Exercise details — Every line in the records below between the one holding "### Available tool" and the one holding "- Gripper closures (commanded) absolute", inclusive, is to be set down exactly; all other lines are to be left out.

[Stored data]
== Segment start ==
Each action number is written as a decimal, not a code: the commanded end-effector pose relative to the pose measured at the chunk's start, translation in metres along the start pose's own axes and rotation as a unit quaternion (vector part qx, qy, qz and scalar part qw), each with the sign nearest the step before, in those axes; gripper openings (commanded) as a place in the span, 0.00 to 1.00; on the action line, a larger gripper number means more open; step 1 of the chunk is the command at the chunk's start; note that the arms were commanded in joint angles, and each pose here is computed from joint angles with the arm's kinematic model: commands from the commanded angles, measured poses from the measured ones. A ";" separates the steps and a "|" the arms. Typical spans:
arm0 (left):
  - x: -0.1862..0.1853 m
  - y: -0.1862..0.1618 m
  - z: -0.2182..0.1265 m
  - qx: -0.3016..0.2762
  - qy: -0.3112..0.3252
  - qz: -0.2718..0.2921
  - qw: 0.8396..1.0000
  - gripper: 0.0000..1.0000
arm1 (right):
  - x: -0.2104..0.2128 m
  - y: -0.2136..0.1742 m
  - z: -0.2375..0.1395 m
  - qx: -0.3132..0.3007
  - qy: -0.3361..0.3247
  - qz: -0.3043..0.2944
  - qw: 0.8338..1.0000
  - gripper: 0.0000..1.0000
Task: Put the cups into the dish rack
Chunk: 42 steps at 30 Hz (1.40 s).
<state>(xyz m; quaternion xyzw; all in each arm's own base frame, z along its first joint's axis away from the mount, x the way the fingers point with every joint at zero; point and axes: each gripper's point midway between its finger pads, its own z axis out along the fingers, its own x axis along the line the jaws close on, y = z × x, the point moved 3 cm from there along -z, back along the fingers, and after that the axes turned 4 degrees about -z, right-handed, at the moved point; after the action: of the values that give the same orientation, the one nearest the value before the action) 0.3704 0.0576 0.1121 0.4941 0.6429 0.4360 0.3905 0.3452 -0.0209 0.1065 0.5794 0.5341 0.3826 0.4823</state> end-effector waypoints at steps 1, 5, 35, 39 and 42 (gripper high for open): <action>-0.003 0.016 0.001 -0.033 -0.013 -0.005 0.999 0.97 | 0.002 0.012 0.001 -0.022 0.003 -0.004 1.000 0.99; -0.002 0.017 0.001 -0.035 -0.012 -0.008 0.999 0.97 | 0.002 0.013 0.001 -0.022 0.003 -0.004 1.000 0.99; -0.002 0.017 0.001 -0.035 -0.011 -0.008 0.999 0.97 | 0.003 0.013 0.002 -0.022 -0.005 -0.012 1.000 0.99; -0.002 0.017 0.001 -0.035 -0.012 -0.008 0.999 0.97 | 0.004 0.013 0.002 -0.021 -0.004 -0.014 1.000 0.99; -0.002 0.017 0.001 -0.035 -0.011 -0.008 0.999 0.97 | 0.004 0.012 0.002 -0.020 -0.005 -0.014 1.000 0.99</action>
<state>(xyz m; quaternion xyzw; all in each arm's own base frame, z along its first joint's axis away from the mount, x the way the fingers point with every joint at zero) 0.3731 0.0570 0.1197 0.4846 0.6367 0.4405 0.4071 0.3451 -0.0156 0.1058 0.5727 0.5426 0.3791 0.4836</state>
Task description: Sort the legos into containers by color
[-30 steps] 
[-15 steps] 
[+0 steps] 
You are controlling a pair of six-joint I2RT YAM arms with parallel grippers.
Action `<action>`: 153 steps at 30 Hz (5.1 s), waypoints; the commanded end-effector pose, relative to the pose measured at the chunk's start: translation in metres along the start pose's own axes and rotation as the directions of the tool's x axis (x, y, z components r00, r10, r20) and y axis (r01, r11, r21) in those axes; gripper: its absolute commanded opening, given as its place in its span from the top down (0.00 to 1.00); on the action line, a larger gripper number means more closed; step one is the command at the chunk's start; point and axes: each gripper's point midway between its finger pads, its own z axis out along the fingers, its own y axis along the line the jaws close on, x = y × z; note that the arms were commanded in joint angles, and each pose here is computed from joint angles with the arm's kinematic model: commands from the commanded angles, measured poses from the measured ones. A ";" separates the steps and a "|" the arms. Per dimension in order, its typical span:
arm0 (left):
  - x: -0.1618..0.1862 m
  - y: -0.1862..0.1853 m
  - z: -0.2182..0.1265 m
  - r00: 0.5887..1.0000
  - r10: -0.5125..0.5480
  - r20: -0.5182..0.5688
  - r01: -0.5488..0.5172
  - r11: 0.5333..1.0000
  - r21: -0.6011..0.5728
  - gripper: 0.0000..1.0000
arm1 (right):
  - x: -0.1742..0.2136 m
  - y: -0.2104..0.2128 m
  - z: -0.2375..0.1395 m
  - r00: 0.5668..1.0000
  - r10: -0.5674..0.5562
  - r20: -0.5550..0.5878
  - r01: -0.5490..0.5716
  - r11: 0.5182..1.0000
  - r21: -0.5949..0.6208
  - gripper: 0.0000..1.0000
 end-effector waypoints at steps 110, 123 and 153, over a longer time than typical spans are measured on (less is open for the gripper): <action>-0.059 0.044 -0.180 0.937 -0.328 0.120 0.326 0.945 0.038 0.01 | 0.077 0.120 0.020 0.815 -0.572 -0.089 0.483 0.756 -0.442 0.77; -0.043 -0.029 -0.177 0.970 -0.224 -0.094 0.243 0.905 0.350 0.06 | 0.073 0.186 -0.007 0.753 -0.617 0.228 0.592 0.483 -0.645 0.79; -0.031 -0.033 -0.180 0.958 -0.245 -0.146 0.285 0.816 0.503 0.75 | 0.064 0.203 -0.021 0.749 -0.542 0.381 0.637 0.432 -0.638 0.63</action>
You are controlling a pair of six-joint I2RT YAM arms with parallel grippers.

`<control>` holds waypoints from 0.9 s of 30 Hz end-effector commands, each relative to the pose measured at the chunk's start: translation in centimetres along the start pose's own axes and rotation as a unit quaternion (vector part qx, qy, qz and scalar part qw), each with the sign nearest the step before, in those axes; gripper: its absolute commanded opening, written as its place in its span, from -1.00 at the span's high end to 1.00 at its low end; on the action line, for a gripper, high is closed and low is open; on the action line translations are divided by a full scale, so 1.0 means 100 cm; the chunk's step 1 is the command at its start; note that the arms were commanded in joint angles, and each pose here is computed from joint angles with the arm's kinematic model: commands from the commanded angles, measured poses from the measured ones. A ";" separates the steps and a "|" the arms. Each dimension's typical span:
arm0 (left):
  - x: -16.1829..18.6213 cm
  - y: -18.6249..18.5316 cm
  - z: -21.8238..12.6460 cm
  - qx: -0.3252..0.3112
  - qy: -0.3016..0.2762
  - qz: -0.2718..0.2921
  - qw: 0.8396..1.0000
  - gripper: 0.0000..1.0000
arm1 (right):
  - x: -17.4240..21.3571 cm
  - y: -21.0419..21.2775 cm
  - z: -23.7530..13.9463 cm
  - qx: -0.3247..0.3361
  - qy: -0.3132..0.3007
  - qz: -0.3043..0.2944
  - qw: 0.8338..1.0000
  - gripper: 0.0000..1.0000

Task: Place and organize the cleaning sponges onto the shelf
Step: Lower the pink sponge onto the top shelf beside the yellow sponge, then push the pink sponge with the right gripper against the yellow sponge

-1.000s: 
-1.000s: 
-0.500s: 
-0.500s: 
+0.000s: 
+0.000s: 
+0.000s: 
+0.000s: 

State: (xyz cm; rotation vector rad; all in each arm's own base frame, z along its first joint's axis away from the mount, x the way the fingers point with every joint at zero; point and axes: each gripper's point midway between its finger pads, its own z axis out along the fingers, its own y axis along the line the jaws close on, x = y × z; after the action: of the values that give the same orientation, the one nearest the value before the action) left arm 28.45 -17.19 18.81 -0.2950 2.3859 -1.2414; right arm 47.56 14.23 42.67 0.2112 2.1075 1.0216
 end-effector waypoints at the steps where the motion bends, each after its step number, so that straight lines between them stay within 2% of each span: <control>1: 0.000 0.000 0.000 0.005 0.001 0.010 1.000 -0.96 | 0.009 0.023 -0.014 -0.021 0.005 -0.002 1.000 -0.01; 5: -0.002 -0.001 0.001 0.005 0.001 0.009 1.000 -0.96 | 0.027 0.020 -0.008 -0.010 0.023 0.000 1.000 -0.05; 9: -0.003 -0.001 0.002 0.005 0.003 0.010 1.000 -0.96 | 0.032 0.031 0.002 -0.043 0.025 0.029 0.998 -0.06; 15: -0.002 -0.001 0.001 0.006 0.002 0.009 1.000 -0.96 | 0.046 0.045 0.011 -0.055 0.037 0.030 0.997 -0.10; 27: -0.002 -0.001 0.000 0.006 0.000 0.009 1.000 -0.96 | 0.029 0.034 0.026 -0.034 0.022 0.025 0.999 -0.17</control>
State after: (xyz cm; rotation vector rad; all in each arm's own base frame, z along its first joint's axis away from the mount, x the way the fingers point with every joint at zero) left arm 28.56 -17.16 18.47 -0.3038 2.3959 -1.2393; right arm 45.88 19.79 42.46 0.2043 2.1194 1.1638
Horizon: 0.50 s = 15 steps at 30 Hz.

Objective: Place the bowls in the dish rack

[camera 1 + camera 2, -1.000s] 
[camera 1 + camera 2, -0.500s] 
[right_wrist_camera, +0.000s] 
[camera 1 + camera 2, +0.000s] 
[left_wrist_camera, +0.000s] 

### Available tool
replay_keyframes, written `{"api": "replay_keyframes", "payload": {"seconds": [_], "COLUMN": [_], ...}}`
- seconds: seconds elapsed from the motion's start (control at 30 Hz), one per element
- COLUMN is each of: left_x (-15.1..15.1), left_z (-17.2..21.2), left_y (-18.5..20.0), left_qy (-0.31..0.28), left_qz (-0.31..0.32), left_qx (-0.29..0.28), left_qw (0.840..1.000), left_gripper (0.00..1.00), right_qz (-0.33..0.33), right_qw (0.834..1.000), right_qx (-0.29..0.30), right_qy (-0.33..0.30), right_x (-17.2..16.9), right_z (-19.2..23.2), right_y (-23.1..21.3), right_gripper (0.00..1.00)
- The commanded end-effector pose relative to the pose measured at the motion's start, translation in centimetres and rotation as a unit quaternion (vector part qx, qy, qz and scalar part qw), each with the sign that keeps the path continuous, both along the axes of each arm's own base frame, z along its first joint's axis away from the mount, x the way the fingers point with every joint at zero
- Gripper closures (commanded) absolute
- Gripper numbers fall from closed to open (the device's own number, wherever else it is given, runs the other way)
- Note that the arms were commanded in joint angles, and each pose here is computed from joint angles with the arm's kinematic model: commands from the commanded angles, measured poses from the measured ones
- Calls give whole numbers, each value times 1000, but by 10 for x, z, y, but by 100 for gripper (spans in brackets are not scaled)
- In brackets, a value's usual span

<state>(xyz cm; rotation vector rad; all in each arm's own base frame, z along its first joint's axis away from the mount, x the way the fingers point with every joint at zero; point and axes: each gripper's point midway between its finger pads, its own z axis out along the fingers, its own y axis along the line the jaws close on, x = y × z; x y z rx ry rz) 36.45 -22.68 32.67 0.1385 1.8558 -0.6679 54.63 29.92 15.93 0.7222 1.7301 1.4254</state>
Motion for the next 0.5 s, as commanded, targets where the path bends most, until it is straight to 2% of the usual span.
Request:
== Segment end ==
Solution —
### Available tool
replay_keyframes, written `{"api": "replay_keyframes", "payload": {"seconds": [_], "COLUMN": [_], ...}}`
- seconds: seconds elapsed from the motion's start (control at 30 Hz), one per element
- COLUMN is each of: left_x (-15.1..15.1), left_z (-17.2..21.2), left_y (-18.5..20.0), left_qy (-0.31..0.28), left_qz (-0.31..0.32), left_qx (-0.29..0.28), left_qw (0.840..1.000), left_gripper (0.00..1.00), right_qz (-0.33..0.33), right_qw (0.834..1.000), right_qx (-0.29..0.30), right_qy (-0.33..0.30), right_x (-17.2..16.9), right_z (-19.2..23.2), right_y (-23.1..21.3), right_gripper (0.00..1.00)
- The commanded end-effector pose relative to the pose measured at the motion's start, translation in centimetres and rotation as a unit quaternion (vector part qx, qy, qz and scalar part qw), each with the sign that keeps the path continuous, both along the axes of each arm's own base frame, z along its first joint's axis away from the mount, x the way the fingers point with every joint at zero
- Gripper closures (commanded) absolute

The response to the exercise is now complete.